_DESCRIPTION OF THE TASK:_ Check each line of the listing below for the string "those", then give only the number of lines where it occurs.

++++++

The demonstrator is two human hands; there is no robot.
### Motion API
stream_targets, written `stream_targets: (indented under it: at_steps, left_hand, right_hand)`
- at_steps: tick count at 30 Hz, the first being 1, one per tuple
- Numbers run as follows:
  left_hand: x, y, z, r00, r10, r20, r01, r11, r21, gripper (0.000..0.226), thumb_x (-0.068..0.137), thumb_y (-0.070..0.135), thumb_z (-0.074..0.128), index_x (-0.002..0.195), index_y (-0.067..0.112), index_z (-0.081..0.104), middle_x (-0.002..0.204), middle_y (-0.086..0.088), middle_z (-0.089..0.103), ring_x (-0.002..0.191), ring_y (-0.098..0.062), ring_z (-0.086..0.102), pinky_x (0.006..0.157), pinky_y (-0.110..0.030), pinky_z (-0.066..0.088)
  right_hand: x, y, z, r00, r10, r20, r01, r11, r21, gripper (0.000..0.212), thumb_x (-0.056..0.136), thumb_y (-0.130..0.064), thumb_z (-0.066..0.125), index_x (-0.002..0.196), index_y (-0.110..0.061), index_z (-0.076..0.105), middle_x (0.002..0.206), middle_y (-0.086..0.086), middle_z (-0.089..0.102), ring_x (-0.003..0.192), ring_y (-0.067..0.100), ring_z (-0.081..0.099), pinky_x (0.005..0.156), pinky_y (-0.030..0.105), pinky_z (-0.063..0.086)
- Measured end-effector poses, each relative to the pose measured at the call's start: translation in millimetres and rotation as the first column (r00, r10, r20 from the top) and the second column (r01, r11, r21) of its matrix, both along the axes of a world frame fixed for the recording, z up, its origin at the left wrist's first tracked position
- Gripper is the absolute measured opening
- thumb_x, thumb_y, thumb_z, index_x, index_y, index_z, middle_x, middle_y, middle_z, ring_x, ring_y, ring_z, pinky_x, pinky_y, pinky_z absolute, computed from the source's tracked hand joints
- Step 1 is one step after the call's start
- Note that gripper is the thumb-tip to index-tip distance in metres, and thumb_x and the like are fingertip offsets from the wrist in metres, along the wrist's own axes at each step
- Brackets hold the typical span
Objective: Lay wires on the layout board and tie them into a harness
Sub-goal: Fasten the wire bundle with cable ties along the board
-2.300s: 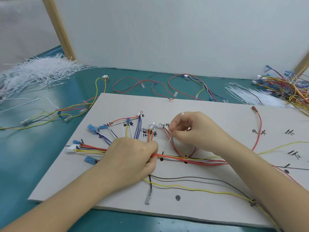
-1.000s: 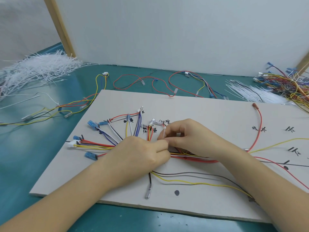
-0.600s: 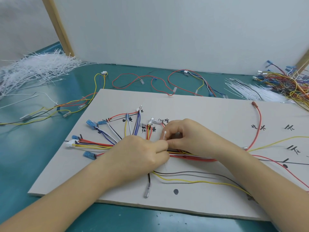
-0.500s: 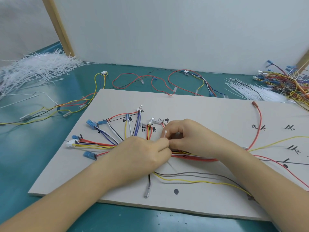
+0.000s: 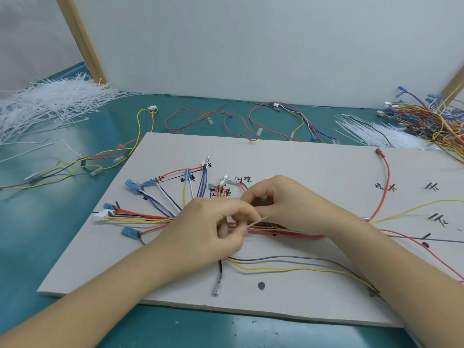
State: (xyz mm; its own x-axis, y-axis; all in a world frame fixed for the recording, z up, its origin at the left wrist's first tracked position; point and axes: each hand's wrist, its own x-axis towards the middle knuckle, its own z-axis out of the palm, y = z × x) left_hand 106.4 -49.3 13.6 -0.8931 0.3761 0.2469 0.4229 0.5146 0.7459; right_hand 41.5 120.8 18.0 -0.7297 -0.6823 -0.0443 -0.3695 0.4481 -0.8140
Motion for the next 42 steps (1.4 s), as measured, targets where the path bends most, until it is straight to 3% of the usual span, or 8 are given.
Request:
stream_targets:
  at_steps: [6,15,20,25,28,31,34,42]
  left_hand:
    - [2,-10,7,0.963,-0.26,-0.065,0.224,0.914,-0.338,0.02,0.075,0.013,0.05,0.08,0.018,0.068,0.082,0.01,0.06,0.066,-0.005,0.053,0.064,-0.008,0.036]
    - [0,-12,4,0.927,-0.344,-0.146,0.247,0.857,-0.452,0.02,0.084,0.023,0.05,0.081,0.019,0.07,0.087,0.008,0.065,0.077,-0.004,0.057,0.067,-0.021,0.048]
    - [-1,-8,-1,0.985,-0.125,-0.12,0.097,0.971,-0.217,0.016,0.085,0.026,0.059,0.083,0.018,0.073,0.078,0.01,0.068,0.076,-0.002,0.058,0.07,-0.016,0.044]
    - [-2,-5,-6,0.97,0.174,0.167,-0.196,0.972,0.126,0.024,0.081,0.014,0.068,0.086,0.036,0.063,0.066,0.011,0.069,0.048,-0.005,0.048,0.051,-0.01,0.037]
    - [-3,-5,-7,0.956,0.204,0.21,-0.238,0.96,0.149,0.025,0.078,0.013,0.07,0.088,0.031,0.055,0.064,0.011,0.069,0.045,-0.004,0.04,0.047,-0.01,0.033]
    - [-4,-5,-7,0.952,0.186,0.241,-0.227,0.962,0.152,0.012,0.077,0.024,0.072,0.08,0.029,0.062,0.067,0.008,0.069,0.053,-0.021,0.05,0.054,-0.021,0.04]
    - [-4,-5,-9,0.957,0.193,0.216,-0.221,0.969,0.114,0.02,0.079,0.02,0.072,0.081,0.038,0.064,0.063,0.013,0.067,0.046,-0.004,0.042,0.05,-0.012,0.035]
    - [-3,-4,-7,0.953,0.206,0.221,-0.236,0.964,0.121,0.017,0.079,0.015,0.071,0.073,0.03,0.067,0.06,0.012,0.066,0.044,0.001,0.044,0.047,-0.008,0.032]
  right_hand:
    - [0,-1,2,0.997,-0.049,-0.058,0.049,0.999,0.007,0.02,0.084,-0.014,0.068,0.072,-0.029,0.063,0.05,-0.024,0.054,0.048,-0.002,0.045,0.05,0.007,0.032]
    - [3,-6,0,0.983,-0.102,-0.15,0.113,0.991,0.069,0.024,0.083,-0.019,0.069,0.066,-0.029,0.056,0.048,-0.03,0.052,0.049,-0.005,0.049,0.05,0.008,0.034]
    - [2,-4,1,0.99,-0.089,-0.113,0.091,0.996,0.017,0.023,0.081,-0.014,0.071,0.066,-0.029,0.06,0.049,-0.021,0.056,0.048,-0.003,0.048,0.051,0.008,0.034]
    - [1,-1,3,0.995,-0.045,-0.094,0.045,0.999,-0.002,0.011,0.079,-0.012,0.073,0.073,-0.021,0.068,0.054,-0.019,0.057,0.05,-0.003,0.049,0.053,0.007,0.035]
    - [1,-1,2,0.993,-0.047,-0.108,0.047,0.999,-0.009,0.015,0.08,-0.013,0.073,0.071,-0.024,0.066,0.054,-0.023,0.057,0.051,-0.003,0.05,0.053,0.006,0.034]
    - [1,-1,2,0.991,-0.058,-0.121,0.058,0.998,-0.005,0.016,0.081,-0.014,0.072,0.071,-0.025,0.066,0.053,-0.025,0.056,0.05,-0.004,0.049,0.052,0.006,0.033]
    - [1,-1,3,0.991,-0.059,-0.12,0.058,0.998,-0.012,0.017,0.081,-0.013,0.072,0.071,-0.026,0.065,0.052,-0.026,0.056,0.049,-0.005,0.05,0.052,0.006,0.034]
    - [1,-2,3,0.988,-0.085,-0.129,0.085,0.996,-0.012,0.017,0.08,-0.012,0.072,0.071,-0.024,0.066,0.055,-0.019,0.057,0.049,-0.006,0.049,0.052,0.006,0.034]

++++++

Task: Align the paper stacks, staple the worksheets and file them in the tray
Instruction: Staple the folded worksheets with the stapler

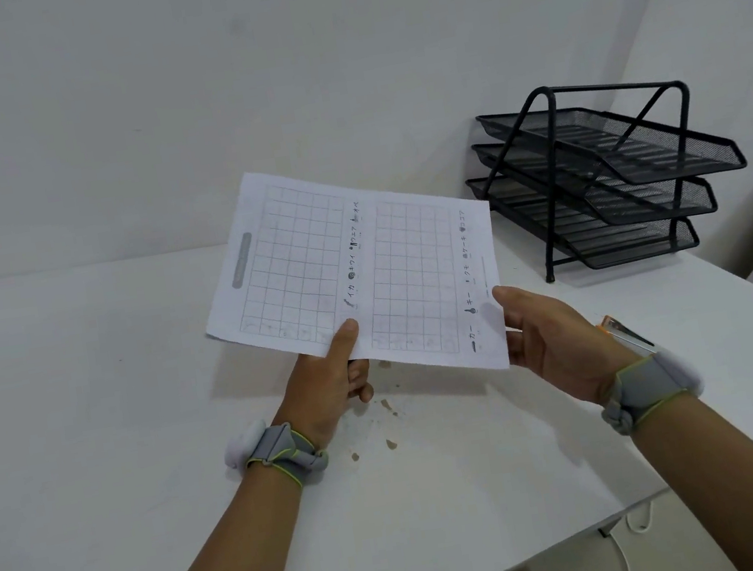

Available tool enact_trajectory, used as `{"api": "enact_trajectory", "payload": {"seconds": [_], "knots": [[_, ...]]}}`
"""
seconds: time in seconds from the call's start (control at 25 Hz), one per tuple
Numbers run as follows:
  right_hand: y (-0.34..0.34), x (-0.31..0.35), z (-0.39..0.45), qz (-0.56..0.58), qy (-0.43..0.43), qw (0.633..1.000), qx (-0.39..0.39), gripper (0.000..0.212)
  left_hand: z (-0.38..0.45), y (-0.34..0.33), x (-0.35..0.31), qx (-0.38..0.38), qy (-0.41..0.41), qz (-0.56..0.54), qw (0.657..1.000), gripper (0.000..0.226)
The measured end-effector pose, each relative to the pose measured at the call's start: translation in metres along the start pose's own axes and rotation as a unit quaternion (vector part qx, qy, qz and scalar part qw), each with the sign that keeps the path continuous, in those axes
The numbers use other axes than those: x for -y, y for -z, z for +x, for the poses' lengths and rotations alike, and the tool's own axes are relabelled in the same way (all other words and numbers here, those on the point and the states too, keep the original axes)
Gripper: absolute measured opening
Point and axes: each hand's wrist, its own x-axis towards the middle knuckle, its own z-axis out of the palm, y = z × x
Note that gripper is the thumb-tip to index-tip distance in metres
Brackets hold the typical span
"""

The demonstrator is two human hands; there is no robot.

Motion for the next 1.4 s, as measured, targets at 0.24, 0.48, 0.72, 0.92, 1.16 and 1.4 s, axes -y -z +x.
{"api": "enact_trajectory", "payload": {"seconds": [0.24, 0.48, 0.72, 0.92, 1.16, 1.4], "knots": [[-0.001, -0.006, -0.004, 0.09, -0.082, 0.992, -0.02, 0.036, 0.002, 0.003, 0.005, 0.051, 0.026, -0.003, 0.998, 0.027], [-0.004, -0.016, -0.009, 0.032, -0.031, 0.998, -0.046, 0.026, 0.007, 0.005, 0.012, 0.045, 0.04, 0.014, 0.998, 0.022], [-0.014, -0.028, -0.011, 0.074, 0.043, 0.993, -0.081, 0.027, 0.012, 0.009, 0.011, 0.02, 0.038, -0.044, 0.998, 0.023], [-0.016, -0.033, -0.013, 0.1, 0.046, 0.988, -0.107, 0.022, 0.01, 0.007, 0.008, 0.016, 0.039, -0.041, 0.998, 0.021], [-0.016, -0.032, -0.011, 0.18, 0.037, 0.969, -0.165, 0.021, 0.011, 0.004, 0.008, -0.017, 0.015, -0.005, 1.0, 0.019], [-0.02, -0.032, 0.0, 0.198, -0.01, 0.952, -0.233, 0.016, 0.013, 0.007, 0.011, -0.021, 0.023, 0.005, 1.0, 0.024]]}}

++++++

_OUTPUT BELOW:_ 2